• Problem description
Find every line in the data that contains the word "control". Return each of those lines.

• Given records
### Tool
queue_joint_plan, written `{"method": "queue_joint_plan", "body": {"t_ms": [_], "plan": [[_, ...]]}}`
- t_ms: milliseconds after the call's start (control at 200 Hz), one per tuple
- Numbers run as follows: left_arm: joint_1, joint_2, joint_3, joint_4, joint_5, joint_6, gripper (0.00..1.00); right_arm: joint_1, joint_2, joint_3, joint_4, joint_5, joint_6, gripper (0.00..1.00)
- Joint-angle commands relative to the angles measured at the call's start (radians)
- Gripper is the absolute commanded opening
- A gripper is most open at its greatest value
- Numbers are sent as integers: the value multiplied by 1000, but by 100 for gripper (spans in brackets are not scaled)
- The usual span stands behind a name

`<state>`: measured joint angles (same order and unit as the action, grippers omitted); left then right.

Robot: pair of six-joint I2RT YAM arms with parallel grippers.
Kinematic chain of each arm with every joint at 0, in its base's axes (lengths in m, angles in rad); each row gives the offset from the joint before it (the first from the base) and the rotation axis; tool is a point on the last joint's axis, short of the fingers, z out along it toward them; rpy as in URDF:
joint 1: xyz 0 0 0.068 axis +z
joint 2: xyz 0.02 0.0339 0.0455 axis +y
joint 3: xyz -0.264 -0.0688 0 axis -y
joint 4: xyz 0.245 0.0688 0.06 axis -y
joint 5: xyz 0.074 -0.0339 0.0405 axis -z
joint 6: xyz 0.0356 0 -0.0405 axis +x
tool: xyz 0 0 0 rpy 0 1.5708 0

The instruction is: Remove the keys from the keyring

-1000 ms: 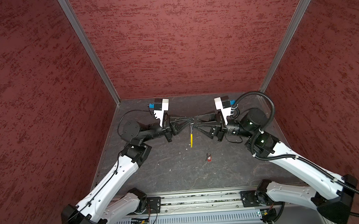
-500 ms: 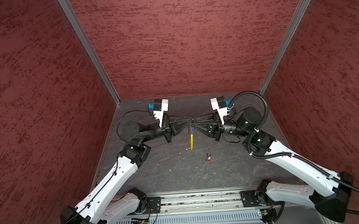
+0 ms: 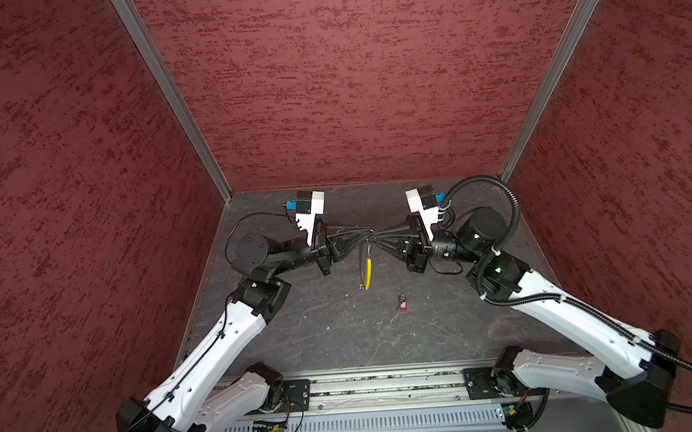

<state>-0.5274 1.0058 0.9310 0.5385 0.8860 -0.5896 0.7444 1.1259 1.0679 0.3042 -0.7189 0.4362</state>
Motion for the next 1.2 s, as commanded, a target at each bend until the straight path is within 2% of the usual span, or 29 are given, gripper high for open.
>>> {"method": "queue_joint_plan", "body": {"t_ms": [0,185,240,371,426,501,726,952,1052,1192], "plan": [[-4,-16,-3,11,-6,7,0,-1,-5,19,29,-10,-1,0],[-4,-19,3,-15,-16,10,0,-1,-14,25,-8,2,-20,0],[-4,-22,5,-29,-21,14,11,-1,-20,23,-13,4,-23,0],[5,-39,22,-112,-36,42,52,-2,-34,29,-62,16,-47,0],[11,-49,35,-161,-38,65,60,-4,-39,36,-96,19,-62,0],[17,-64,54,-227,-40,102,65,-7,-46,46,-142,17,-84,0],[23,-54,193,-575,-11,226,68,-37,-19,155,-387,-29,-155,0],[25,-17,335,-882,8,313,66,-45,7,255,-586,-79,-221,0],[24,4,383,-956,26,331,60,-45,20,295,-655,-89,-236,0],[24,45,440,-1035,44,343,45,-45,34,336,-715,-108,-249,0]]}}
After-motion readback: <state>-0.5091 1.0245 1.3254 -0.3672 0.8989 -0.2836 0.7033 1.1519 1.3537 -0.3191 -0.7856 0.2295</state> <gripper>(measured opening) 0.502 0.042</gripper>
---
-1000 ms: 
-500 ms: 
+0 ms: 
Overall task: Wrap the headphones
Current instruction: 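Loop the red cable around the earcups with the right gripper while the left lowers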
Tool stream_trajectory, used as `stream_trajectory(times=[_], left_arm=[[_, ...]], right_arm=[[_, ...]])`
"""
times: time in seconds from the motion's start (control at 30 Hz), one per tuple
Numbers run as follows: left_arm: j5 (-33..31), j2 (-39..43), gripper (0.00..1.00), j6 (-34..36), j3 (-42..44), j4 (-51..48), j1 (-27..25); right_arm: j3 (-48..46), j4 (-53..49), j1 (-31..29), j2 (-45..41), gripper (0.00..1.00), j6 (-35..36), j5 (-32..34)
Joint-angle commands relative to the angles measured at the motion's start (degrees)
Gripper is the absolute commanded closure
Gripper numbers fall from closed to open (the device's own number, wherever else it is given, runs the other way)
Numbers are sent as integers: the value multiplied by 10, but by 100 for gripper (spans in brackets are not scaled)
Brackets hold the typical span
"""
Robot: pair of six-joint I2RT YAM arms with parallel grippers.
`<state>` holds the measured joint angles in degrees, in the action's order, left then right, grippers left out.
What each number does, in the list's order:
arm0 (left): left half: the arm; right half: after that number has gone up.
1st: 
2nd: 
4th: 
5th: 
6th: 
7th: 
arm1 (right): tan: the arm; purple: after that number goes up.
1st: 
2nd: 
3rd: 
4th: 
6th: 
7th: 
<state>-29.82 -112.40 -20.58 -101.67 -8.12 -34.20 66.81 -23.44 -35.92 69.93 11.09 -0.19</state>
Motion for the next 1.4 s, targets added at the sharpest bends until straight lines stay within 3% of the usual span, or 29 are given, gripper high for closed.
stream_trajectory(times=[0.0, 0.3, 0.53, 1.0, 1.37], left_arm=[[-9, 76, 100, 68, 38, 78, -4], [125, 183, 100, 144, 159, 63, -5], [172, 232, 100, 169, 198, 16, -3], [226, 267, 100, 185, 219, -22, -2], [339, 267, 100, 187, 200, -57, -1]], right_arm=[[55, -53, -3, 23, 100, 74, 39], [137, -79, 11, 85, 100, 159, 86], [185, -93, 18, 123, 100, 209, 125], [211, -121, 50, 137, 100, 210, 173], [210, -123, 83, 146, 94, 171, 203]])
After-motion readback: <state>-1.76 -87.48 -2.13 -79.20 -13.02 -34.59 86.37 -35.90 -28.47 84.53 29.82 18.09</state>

• Solution to the problem
- t_ms: milliseconds after the call's start (control at 200 Hz), one per tuple
times: time in seconds from the motion's start (control at 30 Hz), one per tuple

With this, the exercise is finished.